*WORK INSTRUCTIONS*: Once the line with "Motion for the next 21" is found, repeat exactly that line and every one after it until the data below ends, including the last line.

[Stored records]
___
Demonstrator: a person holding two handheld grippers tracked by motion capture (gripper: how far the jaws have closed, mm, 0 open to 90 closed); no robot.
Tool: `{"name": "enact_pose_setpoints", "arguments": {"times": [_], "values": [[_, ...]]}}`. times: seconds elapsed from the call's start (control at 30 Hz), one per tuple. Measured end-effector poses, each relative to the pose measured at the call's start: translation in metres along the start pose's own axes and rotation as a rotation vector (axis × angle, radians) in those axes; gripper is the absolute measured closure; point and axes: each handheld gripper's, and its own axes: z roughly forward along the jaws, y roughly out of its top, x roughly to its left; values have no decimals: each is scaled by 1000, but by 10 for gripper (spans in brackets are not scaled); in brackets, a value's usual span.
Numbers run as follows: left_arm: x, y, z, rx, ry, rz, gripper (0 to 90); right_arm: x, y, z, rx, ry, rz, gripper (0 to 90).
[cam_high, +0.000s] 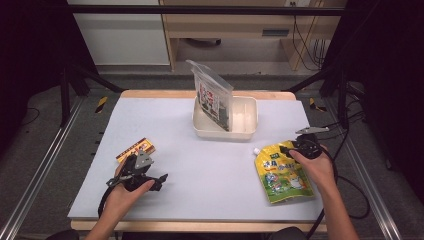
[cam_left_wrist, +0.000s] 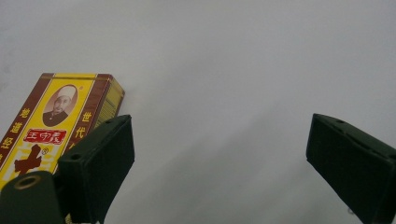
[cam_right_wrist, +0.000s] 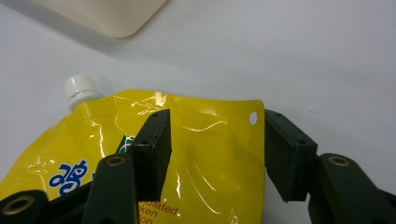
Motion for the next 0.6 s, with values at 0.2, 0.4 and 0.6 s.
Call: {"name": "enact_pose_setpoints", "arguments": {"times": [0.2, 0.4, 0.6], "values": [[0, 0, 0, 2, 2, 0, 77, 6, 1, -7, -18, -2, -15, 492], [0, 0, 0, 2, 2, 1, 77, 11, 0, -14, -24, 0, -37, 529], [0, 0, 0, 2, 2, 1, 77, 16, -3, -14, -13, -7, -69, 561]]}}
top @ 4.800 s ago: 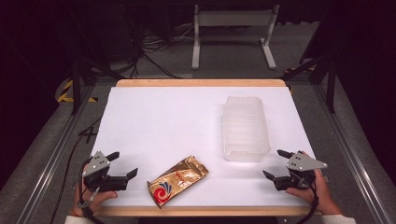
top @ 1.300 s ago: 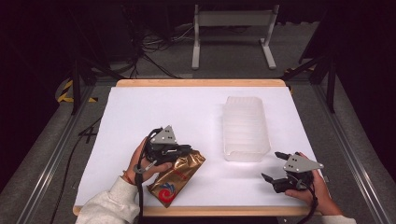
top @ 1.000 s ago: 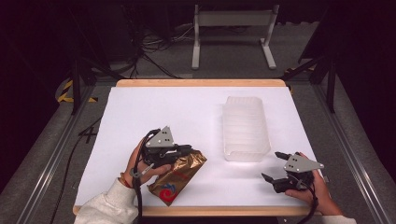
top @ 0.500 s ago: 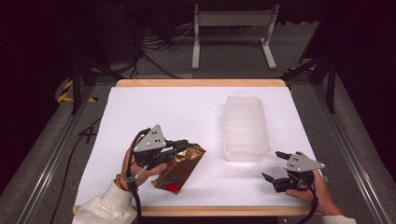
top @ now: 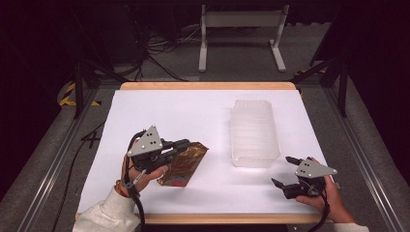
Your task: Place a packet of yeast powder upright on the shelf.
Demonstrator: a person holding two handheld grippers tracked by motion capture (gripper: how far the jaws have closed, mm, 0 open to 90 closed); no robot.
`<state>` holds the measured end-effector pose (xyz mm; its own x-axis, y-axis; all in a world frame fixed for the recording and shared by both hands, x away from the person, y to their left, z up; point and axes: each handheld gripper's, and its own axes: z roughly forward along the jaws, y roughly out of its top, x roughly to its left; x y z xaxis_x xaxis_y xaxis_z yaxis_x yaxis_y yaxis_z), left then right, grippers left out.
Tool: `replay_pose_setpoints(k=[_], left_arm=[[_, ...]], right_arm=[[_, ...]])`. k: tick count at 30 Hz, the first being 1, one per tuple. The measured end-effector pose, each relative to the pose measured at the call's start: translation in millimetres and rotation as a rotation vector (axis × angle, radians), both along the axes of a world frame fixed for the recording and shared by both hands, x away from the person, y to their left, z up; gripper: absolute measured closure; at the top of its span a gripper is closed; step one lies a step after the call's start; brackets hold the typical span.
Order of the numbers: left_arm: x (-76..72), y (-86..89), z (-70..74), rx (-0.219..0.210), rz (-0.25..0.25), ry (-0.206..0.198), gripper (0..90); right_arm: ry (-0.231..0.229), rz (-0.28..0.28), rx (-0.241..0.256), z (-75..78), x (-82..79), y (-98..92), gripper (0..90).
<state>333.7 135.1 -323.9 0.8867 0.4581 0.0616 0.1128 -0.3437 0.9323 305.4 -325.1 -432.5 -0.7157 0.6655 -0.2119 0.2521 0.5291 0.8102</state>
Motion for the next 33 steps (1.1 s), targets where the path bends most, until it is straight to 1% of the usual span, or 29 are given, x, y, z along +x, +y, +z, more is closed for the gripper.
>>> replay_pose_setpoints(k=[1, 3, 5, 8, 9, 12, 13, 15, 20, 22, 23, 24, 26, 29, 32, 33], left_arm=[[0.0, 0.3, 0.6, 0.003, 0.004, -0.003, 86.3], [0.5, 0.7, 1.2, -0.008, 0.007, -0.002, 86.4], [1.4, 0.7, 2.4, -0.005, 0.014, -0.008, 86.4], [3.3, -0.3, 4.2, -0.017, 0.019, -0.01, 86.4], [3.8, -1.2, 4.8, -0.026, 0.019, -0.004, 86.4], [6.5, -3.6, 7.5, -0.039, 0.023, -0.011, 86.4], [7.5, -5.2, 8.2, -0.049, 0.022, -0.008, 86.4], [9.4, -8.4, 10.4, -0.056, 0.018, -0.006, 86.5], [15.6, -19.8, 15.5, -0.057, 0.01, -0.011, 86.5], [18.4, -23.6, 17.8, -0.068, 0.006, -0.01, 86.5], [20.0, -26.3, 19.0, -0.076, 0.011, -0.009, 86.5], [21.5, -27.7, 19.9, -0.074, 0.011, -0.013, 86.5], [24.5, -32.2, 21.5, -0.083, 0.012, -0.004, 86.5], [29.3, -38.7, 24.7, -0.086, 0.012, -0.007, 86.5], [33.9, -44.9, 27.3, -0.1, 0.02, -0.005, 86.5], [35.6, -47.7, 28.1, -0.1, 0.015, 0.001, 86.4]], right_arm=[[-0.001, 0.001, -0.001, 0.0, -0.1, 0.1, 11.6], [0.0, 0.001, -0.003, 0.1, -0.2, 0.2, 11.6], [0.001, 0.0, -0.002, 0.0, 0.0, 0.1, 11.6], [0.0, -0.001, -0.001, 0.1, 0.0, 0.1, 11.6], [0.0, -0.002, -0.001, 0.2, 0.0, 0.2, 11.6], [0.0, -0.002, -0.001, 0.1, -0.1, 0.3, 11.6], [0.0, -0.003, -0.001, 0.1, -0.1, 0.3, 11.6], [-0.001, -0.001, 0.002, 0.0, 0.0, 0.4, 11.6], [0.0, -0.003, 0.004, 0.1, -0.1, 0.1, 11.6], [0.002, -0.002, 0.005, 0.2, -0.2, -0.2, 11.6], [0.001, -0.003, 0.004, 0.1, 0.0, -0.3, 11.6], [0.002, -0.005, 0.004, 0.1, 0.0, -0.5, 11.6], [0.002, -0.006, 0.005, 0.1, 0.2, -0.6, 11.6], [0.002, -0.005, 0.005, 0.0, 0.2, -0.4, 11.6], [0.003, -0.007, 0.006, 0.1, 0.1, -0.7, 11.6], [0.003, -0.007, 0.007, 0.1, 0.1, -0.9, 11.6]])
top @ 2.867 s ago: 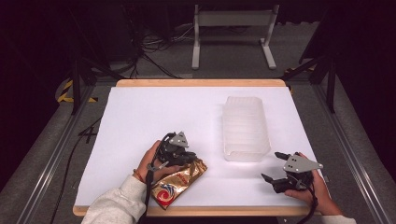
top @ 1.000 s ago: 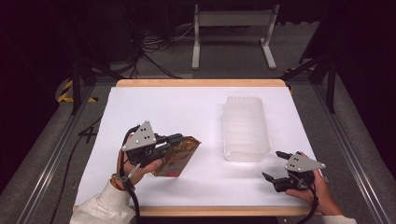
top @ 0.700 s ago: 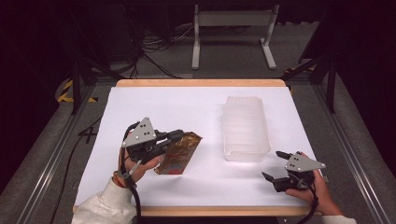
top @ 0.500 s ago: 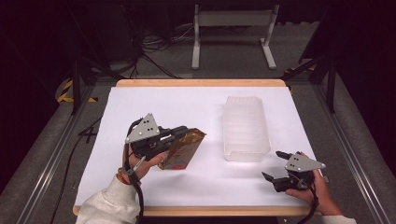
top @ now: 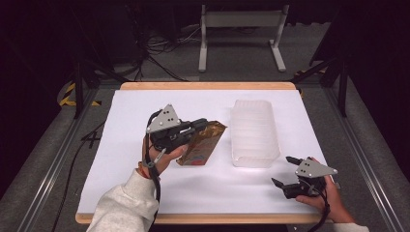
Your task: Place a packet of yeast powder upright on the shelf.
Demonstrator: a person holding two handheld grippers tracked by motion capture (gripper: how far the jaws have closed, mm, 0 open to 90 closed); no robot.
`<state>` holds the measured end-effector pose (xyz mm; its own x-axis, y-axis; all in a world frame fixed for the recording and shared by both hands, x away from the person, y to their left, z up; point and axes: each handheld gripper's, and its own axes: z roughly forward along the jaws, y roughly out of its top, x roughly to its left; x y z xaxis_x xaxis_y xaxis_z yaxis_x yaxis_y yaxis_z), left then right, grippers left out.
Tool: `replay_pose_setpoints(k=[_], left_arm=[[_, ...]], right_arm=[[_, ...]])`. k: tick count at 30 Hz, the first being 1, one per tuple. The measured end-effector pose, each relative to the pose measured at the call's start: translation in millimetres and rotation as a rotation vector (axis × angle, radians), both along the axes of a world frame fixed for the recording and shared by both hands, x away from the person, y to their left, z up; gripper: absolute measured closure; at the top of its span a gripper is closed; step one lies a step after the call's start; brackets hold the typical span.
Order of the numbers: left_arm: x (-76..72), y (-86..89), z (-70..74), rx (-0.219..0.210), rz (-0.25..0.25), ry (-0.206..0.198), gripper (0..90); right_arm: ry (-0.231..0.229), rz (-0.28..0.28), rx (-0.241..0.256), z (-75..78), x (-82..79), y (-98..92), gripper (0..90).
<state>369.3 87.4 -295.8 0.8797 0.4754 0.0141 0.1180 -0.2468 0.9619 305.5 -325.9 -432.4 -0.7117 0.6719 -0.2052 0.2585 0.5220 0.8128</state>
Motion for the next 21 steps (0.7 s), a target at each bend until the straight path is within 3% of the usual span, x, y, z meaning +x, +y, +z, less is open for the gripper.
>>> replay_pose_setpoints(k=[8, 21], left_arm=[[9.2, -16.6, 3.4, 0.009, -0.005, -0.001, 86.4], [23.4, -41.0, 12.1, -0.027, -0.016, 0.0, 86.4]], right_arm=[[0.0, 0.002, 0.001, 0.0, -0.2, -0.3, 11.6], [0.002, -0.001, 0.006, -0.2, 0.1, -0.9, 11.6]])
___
*EXPECTED OUTPUT*:
Motion for the next 21 steps (0.7 s), a target at each bend until the straight path is within 3% of the usual span, x, y, z meaning +x, +y, +z, less is open for the gripper.
>>> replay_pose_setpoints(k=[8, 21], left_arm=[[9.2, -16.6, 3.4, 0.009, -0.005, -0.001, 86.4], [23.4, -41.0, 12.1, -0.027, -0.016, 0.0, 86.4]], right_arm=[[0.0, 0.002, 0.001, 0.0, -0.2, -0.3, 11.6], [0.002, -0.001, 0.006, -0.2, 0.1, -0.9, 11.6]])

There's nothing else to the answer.